### [YOUR INSTRUCTIONS]
A faithful copy of the entries is required, with no images in it.

[Stored items]
* * * * *

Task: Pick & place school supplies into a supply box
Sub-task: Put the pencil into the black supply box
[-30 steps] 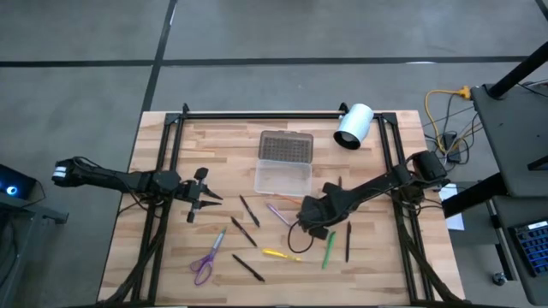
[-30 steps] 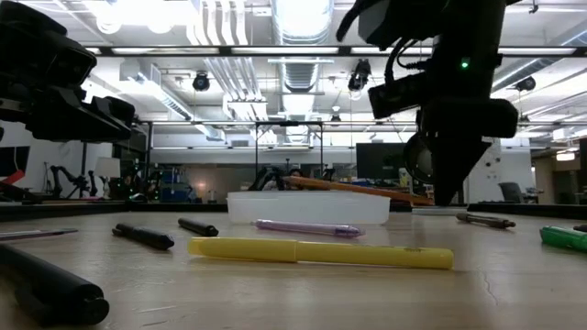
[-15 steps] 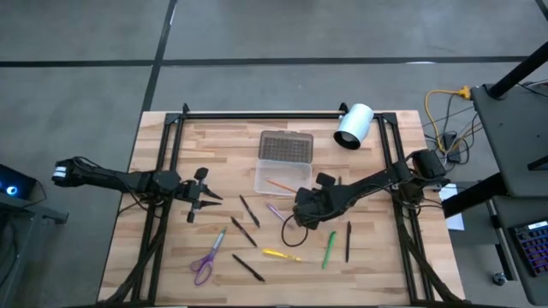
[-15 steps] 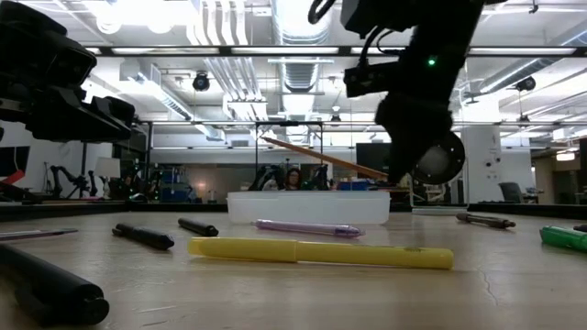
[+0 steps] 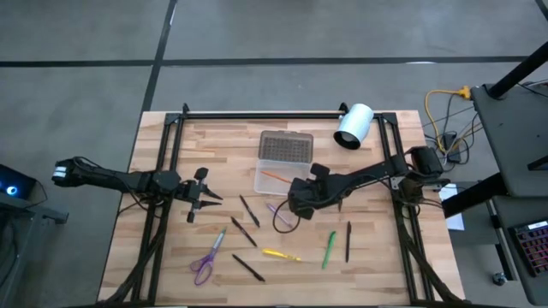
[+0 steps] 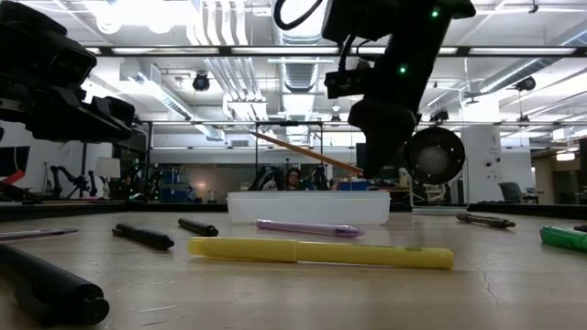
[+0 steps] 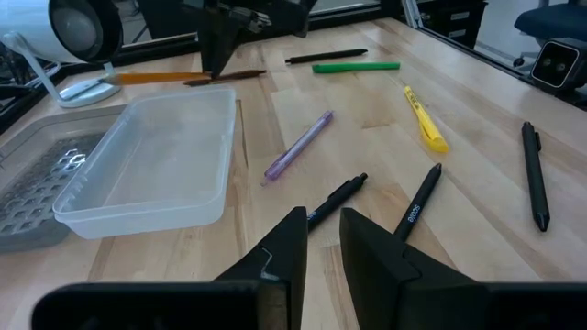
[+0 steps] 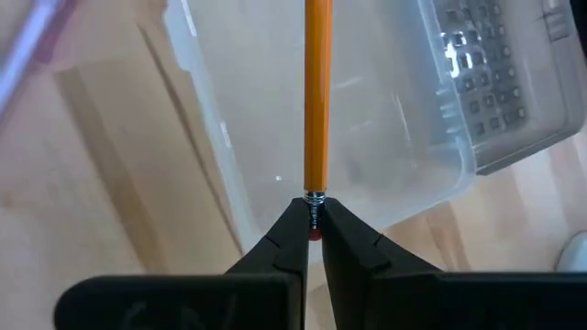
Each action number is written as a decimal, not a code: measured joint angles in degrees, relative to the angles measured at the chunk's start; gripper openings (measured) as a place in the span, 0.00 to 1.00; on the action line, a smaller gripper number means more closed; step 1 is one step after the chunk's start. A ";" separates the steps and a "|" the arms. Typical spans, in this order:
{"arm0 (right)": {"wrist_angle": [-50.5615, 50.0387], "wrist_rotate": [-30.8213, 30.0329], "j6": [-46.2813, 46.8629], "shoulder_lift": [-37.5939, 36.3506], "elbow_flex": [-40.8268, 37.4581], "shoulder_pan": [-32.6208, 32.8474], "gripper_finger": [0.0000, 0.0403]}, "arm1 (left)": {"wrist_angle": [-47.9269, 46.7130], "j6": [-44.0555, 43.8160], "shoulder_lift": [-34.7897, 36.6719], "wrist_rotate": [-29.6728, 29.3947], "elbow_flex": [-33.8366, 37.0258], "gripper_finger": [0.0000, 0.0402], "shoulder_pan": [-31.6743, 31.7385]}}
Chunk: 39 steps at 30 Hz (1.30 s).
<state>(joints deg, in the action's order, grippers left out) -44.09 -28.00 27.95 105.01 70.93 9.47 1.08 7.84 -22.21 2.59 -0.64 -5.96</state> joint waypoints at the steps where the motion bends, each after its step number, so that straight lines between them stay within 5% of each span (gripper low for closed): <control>1: -0.01 -0.38 -0.10 0.00 -0.15 -0.11 0.03 | -0.02 0.00 0.02 0.02 -0.01 0.13 -0.01; 31: 1.23 -0.69 1.70 0.08 -2.29 -0.15 0.03 | -0.02 0.00 0.01 0.02 0.00 0.13 -0.02; 39: 3.83 -2.83 1.50 0.09 -3.23 -0.11 0.16 | -0.02 0.00 0.02 0.00 0.00 0.13 -0.02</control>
<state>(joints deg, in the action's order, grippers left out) -40.26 -30.83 29.46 105.10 67.70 9.37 1.06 7.84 -22.20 2.59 -0.64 -5.98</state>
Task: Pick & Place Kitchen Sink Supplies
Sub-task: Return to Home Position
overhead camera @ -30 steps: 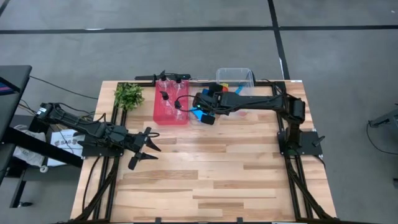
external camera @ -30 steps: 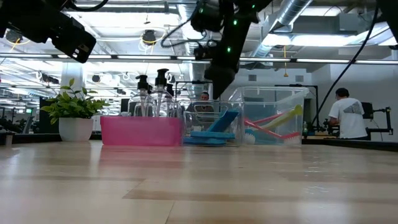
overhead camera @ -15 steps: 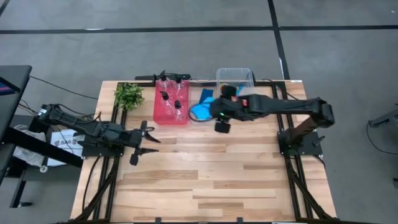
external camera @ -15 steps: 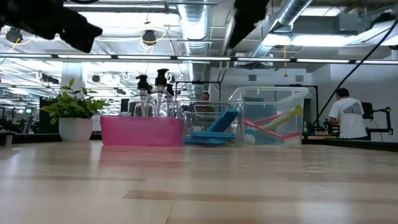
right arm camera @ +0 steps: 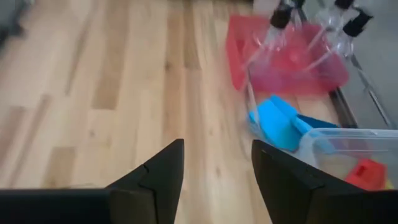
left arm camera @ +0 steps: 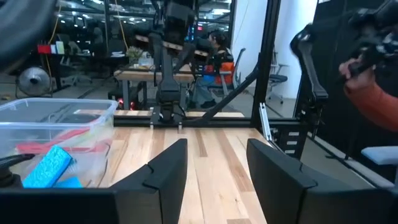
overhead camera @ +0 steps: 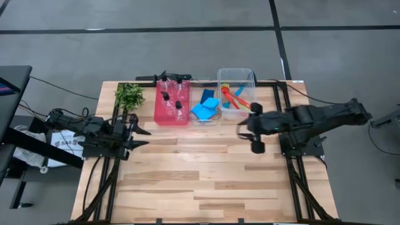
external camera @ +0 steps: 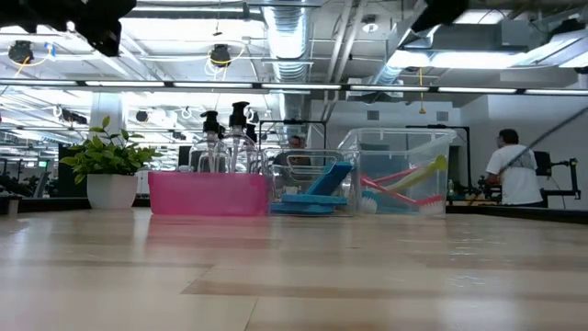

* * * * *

### [EXERCISE RESULT]
Task: Pick & place school supplies into a supply box
Sub-task: Put the pencil into the black supply box
[-30 steps] 
[-30 steps] 
[-15 steps] 
[-15 steps] 
[+0 steps] 
[+0 steps] 
[+0 steps] 
[+0 steps] 
Each action number is written as a decimal, not a code: measured joint angles in degrees, relative to the angles measured at the chunk's start; gripper openings (measured) as a place in the span, 0.00 to 1.00; on the action line, a smaller gripper number means more closed; step 1 is one step after the chunk's start. A ";" separates the steps and a "|" the arms. Typical spans, in this order:
{"arm0 (right)": {"wrist_angle": [-50.5615, 50.0387], "wrist_rotate": [-30.8213, 30.0329], "j6": [-46.2813, 46.8629], "shoulder_lift": [-37.5939, 36.3506], "elbow_flex": [-40.8268, 37.4581], "shoulder_pan": [-32.6208, 32.8474], "gripper_finger": [0.0000, 0.0403]}, "arm1 (left)": {"wrist_angle": [-47.9269, 46.7130], "j6": [-44.0555, 43.8160], "shoulder_lift": [-34.7897, 36.6719], "wrist_rotate": [-29.6728, 29.3947], "elbow_flex": [-33.8366, 37.0258], "gripper_finger": [0.0000, 0.0402], "shoulder_pan": [-31.6743, 31.7385]}}
Chunk: 39 steps at 30 Hz (1.30 s).
<state>(joints deg, in the action's order, grippers left out) -44.09 -28.00 27.95 105.01 70.93 9.47 1.08 7.84 -22.21 2.59 -0.64 -5.96</state> joint waypoints at the steps where the motion bends, each after its step number, so that straight lines between them stay within 5% of each span (gripper low for closed): <control>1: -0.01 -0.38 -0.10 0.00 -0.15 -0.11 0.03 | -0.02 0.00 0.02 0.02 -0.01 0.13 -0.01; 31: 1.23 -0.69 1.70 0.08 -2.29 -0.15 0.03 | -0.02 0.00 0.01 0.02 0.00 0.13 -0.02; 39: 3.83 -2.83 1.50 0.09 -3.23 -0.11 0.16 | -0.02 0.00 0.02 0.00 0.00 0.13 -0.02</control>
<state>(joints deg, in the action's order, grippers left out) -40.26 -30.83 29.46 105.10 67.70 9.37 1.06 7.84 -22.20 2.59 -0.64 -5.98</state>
Task: Pick & Place Kitchen Sink Supplies
Sub-task: Return to Home Position
overhead camera @ -30 steps: 
external camera @ -30 steps: 
overhead camera @ -15 steps: 
external camera @ -15 steps: 
right arm camera @ +0 steps: 
left arm camera @ +0 steps: 
overhead camera @ +0 steps: 
external camera @ +0 steps: 

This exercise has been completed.